Next, we examined whether overexpression of LHX2 (through transient infection with lentivirus encoding LHX2-eGFP) results in upregulation of CER1 expression in hESCs. Immunostaining revealed that CER1 was expressed in LHX2-overexpressing cells 4 days after viral infection, suggesting that LHX2 may regulate CER1 expression (Figure 7C). These results, combined with our finding that PAX6 is the primary downstream target of LHX2, raise the possibility that LHX2 may regulate CER1 expression through PAX6. To address this, we transiently overexpressed shPAX6 in doxycycline-treated iLHX2 hESCs by lentiviral infection (Supplementary Figure S5C). CER1 expression continued to be significantly increased in iLHX2 hESCs, even on PAX6 knockdown. This result suggests that LHX2 may regulate CER1 through a PAX6-independent pathway in hESCs.

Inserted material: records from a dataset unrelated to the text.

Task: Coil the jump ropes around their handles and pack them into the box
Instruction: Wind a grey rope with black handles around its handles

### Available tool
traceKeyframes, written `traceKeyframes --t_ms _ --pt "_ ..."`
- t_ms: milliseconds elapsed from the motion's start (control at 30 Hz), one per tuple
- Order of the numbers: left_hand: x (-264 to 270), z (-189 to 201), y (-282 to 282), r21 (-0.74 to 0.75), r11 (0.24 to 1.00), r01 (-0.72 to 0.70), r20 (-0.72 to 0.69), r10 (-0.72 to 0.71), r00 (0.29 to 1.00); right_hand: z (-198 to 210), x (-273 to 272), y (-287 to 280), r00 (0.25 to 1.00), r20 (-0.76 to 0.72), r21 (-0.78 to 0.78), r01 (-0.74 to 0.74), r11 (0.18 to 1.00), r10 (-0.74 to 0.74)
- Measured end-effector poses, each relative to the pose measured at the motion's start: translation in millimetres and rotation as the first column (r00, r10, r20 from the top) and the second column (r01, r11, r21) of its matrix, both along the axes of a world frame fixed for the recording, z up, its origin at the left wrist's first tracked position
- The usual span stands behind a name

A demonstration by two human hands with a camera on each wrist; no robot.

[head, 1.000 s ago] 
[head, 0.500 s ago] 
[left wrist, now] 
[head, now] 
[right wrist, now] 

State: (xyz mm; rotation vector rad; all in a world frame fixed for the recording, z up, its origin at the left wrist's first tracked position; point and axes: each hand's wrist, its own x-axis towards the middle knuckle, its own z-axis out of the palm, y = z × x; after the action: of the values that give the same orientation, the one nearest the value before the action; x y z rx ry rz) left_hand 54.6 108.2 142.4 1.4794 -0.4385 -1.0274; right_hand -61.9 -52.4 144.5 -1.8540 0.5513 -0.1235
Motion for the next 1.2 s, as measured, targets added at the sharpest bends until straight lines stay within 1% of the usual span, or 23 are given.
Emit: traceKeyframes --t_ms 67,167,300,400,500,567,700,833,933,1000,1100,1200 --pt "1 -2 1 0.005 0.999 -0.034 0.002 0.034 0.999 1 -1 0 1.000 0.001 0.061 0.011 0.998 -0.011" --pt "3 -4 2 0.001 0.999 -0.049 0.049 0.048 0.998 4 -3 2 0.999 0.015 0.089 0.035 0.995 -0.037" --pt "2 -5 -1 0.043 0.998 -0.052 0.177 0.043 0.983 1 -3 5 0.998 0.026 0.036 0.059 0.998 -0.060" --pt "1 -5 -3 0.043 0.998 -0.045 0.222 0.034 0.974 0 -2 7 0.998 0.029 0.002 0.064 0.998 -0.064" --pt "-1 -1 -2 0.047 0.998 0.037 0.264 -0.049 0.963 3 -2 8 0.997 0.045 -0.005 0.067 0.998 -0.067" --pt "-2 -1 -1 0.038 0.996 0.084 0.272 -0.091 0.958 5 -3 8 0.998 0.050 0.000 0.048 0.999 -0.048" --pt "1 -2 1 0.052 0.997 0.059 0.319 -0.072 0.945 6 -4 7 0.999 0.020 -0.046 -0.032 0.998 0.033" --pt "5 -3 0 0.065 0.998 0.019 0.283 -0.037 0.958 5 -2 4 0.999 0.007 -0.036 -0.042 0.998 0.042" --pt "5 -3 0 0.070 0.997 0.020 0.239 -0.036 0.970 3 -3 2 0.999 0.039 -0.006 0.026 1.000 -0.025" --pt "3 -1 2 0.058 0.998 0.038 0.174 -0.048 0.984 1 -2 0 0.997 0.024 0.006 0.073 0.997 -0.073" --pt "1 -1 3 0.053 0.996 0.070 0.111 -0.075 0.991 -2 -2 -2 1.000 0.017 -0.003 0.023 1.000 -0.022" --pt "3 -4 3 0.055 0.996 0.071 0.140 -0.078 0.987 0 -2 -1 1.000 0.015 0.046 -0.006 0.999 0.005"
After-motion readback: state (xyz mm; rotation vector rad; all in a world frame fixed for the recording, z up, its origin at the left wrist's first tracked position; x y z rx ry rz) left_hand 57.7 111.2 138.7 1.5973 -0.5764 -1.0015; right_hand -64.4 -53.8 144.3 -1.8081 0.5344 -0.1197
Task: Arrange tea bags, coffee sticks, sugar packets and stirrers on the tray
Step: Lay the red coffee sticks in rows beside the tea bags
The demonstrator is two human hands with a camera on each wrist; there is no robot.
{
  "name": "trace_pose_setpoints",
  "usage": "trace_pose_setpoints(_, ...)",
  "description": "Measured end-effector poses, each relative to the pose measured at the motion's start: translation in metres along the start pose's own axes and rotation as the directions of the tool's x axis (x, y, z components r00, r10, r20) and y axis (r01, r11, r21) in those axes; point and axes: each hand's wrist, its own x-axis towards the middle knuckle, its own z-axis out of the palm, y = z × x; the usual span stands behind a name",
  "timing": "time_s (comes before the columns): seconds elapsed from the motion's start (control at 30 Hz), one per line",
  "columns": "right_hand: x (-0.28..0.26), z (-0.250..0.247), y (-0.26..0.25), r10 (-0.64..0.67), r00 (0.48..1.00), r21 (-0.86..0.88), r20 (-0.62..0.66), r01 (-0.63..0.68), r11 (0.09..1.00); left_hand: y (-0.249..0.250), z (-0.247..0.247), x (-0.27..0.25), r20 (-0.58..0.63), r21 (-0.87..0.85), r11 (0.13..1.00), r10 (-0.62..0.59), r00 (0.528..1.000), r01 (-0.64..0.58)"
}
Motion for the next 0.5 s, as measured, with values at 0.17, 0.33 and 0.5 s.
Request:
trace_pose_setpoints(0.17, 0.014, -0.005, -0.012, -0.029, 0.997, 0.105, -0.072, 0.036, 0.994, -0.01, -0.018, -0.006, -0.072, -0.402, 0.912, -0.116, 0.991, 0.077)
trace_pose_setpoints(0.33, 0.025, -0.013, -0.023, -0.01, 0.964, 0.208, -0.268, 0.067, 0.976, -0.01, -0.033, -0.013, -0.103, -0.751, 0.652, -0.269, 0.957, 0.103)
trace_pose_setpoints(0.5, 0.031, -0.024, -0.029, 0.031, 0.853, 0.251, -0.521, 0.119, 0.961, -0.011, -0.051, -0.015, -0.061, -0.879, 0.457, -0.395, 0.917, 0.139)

To elucidate the direct transcriptional mechanisms that govern CER1 expression by LHX2, we sought to identify cis-acting regulatory elements by aligning the CER1 region (Chr9:14673331-14769701) of the human genome to various species, including rhesus monkey, dog, horse, mouse, rat and chicken. Through using the VISTA browser to identify the degree of evolutionary constraint in the CER1 gene, we identified nine conserved regions, seven of which contained putative LHX2 binding sites (Supplementary Figure S7B). LHX2-ChIP analysis further revealed that LHX2 specifically targeted 5 out of 20 predicted sites in the 7 conserved regions in hESC-NPs (Figure 7D and E), but not the CER1 promoter (34) (Supplementary Figure S7A). Furthermore, these regions were also enriched with the active enhancer marks H3K4me1 and H3K27ac in hESC-NPs (Figure 7F). To further test whether these five newly identified regions serve as putative enhancers to regulate CER1 promoter activities, we performed enhancer reporter assays in iLHX2 hESCs. We report that three out of the five putative enhancers of CER1 were activated by LHX2, and acted as enhancers to regulate the CER1 promoter, while mutation of the LHX2-binding site eliminated this effect (Figure 7G). Collectively, these results suggest that LHX2 may also contribute to neural differentiation via upregulation of CER1, which itself encodes an antagonist of the BMP and WNT/β-catenin signaling pathways.

DISCUSSION

Previous studies have reported that the extrinsic signals WNT, SHH, BMP and FGF, and the intrinsic factor PAX6, regulate neural differentiation (2,3,11). However, the transcriptional regulation underlying early neural lineage differentiation remains poorly understood. The aim of the current study was to increase our understanding of the transcriptional regulatory network governing human early neural lineage differentiation. We provide evidence that LHX2 is expressed in the early neural lineage derived from human pluripotent stem cells. By combining global gene expression profiling with biochemical analysis of hESCs with altered expression levels of LHX2, we found that LHX2 also affects extracellular signaling pathways, including the WNT, TGFβ and BMP pathways. This reveals that LHX2 is likely to be involved in regulating the neural differentiation of hESCs through multiple mechanisms. We demonstrate here that expression of LHX2 leads to neural fate acquisition at two levels (Figure 8). First, we report that LHX2 regulates PAX6 (a transcription factor critical for human early neural differentiation) through binding to its enhancers (enriched with active chromatin markers), and through this mechanism LHX2 drives neural lineage differentiation. Second, we have demonstrated that LHX2 suppresses the WNT and BMP signaling pathways in differentiating hESCs through regulation of CER1 expression; CER1 acts as an antagonist to attenuate the BMP and WNT signaling pathways. Therefore, we have identified LHX2 as a key factor for regulating the interplay between intrinsic and extrinsic mechanisms required for neural differentiation of hESCs.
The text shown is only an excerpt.